Adventures in Data Enrichment

by An Trotter March 2, 2026

iManage announced using A.I for document enrichment at ConnectLive in 2022. I was delighted to be invited to ConnectLive 2023 to discuss the ongoing fruits of this collaboration at Hearst along with Jack Lees, Nachum Sokolic, and, moderated by Robert Florendine, Knowledge Engineer at iManage.

Our legal department is seeking to solve issues with search, primarily to retrieve language that fit a particular use case, but also to retrieve a specific document. Examples of contributing underlying factors include: (1) users failing to select or apply the correct meta data field values or doing so inconsistently; and (2) users not using the recommended search criteria or search type. We wanted to leverage AI to apply meta data values consistently and to assist with retrieval.
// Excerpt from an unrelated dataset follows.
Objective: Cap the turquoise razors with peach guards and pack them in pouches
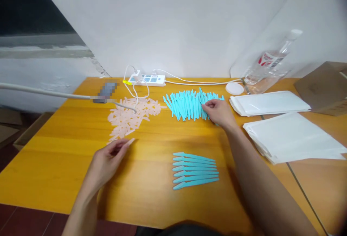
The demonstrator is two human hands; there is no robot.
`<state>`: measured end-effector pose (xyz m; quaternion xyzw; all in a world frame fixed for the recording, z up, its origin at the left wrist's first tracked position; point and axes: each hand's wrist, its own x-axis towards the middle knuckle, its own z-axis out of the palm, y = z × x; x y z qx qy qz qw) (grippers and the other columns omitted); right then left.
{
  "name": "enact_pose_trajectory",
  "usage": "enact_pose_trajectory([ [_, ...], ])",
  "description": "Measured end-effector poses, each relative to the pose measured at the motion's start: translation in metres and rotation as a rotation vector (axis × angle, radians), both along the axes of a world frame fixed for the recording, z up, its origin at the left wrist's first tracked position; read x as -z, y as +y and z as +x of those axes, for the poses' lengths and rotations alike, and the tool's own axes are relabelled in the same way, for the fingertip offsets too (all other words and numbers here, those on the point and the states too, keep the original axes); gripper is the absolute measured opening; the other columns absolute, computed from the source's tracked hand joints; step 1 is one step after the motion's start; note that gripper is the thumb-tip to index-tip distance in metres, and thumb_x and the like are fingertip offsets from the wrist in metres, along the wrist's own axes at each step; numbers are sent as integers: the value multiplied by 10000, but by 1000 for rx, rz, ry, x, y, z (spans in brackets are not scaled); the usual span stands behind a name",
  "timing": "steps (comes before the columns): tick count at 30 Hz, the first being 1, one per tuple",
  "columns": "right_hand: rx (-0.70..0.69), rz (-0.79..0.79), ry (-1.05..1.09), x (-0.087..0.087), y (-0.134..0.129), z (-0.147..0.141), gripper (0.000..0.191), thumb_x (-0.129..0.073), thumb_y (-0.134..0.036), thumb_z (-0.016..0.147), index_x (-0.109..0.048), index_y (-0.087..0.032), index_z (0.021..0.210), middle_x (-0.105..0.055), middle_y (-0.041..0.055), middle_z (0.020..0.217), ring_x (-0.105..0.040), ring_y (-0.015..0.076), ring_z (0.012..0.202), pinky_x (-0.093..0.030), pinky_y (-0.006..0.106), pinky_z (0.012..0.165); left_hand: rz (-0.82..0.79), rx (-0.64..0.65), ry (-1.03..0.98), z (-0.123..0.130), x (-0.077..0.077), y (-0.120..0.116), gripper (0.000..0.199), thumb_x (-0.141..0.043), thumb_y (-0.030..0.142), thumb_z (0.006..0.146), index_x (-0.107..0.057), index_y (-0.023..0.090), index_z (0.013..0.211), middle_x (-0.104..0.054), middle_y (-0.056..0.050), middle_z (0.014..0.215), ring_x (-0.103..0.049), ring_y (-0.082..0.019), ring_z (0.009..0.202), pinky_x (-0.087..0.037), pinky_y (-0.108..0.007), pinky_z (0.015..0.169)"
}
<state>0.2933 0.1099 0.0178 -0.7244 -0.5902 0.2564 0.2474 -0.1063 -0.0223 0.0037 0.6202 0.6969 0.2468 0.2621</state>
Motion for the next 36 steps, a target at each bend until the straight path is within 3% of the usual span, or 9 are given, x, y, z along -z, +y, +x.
enact_pose_trajectory([
  [2, -104, -49, 291, -5, -21, 7, 281, -620, -448, 814, -651, -172, 854, -715, 69, 765, -636, 173, 674, -472, 275, 630, 1, 119, -80, 28, -2, 9, 419, -594, 505, 912, -685, 230, 1215, -773, -48, 991, -712, -221, 849, -540, -307, 770],
  [5, -273, -227, 580, -5, -53, 13, 311, -636, -474, 820, -623, -174, 900, -691, 46, 794, -617, 145, 671, -488, 271, 656, 48, 329, 50, 69, -5, 26, 302, -546, 417, 963, -747, 263, 1127, -767, -58, 1082, -706, -226, 930, -518, -313, 819],
  [10, -428, -369, 542, 11, -80, 13, 315, -589, -498, 865, -613, -184, 870, -541, -42, 640, -417, 90, 524, -325, 222, 490, 99, 403, 468, 98, -11, 46, 274, -525, 368, 966, -778, 269, 1011, -768, -72, 1003, -704, -257, 887, -492, -340, 774],
  [13, -454, -350, 500, 17, -81, 12, 306, -583, -485, 869, -613, -181, 841, -507, -55, 632, -369, 85, 521, -276, 224, 482, 122, 496, 472, 101, -13, 49, 261, -534, 331, 958, -753, 284, 1093, -746, -69, 1101, -688, -254, 973, -489, -329, 815],
  [16, -484, -319, 473, 19, -80, 13, 286, -580, -457, 873, -624, -179, 822, -503, -57, 646, -378, 90, 549, -281, 232, 512, 87, 562, 402, 106, -15, 54, 301, -514, 250, 947, -746, 264, 1138, -740, -80, 1008, -684, -226, 869, -489, -311, 770],
  [20, -472, -324, 493, 20, -81, 16, 287, -578, -454, 878, -641, -175, 852, -510, -52, 671, -388, 98, 574, -293, 238, 532, -42, 458, -21, 117, -14, 64, 248, -583, 332, 925, -770, 205, 1030, -741, -72, 888, -663, -185, 748, -498, -289, 711],
  [23, -472, -324, 500, 21, -83, 17, 296, -572, -458, 890, -642, -172, 862, -515, -47, 689, -394, 99, 592, -303, 241, 546, -234, 282, -449, 125, -9, 71, 318, -703, 456, 846, -745, 158, 948, -750, -62, 833, -666, -159, 696, -521, -271, 683],
  [25, -467, -321, 513, 22, -83, 17, 299, -577, -461, 891, -642, -170, 868, -509, -48, 690, -388, 98, 594, -301, 242, 547, -293, 173, -600, 129, -4, 71, 382, -776, 486, 779, -735, 139, 934, -747, -52, 797, -668, -142, 679, -531, -263, 697],
  [36, -469, -318, 521, 21, -82, 18, 287, -572, -446, 919, -655, -171, 905, -553, -32, 740, -429, 107, 637, -338, 250, 580, -362, 163, -715, 135, 9, 63, 384, -832, 466, 737, -747, 131, 903, -762, -48, 777, -677, -122, 669, -544, -240, 694],
])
The beta project offered an opportunity to leverage automated document classification, data point extraction, and metadata generation to assist with search.
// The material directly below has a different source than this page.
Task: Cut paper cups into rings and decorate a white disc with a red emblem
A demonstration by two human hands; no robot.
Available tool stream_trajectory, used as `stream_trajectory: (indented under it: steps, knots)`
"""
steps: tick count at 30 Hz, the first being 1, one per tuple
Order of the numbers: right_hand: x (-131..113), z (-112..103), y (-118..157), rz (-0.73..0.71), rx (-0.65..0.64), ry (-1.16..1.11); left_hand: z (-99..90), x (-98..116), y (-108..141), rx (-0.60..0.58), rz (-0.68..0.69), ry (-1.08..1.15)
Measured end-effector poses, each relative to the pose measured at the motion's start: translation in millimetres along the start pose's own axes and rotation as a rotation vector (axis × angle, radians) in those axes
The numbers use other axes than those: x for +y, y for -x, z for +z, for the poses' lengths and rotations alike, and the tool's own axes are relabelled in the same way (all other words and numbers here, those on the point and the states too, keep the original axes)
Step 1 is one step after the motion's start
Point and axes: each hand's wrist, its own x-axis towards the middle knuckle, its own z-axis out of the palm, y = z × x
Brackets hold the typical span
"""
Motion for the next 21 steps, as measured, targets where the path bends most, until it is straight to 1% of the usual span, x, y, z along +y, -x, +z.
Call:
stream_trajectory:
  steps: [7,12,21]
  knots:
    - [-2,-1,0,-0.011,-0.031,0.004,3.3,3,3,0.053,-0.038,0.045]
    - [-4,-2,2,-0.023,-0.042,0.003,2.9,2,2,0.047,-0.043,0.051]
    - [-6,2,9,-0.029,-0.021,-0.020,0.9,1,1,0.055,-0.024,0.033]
Following a successful Proof of Concept or POC, we migrated to the RAVN search engine (shout out to Tony Chermsirivatana who managed cleanup and migration of our 400K doc dataset). iManage then conducted client search interviews with team members representing basic, advanced and non-standard use cases. That gave us rich user stories and analysis to draw on for our work going forward.
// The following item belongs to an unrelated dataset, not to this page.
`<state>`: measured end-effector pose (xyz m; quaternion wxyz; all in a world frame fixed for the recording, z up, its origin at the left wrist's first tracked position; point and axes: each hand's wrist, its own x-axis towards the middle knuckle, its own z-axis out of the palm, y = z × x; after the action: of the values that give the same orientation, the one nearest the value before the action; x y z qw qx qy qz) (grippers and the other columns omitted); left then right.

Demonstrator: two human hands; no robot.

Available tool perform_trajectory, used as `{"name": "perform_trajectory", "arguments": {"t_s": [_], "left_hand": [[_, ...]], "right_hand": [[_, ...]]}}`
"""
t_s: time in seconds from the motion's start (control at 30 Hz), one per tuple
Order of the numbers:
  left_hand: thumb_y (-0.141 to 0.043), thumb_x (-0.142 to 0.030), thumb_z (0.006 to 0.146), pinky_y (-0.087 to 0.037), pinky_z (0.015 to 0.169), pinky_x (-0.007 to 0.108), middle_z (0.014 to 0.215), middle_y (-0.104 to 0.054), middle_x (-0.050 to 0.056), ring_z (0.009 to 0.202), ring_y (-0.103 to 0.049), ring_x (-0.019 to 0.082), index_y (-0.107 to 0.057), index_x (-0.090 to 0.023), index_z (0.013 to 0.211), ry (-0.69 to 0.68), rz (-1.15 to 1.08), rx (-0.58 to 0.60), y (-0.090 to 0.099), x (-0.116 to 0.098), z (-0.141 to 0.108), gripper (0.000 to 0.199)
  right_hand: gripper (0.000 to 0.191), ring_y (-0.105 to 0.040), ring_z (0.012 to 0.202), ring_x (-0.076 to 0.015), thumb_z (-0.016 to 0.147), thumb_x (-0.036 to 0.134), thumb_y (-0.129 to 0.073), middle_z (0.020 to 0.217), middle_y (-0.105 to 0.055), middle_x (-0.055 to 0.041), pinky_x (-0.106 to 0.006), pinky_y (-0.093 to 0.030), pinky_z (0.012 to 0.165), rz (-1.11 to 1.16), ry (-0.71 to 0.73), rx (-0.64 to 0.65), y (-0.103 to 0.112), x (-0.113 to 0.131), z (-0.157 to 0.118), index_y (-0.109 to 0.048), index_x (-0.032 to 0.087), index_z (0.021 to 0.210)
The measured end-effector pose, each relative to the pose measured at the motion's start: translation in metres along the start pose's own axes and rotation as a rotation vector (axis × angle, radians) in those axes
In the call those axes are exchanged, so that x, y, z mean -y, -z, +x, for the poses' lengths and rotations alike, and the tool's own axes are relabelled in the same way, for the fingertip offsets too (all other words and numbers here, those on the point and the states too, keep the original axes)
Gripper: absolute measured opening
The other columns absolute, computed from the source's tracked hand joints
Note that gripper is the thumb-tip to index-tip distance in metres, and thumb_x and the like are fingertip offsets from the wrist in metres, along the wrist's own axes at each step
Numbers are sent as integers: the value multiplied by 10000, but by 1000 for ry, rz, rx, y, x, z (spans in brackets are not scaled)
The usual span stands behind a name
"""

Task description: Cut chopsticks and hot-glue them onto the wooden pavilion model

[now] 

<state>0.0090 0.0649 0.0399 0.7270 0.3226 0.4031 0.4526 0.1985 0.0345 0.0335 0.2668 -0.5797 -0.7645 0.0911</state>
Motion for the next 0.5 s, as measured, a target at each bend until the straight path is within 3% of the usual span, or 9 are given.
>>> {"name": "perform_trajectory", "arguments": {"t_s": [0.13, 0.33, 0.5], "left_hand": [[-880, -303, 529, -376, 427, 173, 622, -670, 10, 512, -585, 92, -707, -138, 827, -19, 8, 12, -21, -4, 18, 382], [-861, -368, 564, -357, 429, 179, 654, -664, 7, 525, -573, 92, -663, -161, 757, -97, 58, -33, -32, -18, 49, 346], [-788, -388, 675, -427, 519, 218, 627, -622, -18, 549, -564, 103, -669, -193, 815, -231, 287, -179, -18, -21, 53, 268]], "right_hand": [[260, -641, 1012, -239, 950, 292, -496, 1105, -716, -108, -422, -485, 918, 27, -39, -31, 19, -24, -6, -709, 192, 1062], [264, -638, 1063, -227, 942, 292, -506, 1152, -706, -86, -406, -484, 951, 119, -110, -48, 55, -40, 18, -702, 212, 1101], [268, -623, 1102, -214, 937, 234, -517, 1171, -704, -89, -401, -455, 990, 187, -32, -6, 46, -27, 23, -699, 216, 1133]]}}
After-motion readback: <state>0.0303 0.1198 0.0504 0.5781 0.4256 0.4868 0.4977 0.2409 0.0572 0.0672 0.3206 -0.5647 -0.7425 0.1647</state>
iManage summarized the results and provided recommendations that we are now jointly addressing. One component is recently launched pilot document classification and new advance search capability.

As is typical in many organizations, for a number of years the team has been seeking but failing to arrive at a consensus on how best to categorize and tag documents. By leveraging an existing model and clearly defining and communicating that model to our users, we are hoping to develop a consistent approach that has otherwise eluded us. This will enable us to surface the information we are looking for and not just the records we ourselves have classified as individuals.

Our hypothesis is that while individuals might make different choices from the algorithm, having an objective standard that everyone can rely upon is expected to satisfy most. The goals is a taxonomy one accepts as a given, like the Dewey decimal system. iManage’s work with SALI is important towards reaching a similar standard.

In having more meaningful metadata associated with documents in Work, we are surfacing new information. It will be interesting to see what insights are generated as a result of that additional data. As curated generative AI emerges, we anticipate that pulling new insights may well accelerate. As Robert said, “the information experience is shifting.”

In legal ops, our goal is help legal professionals operate at the top of their practice and to remove time spent on ministerial work. As RAVN develops to provide an intuitive and robust way to categorize and retrieve data quickly, our professionals can focus on quality of work product and producing that product more quickly.

We are getting ready to release our first set of iManage use principles addressing matter creation, repositories appropriate to different use cases, document naming and versioning protocols, precedent or knowledge repository guidance. I suspect it will be an iterative process but I am hopeful it will lead us on the right road.

If you are a iManage customer you can view a recording of the session (Thursday, June 8th at 11:30 AM CDT) at ConnectLive 2023.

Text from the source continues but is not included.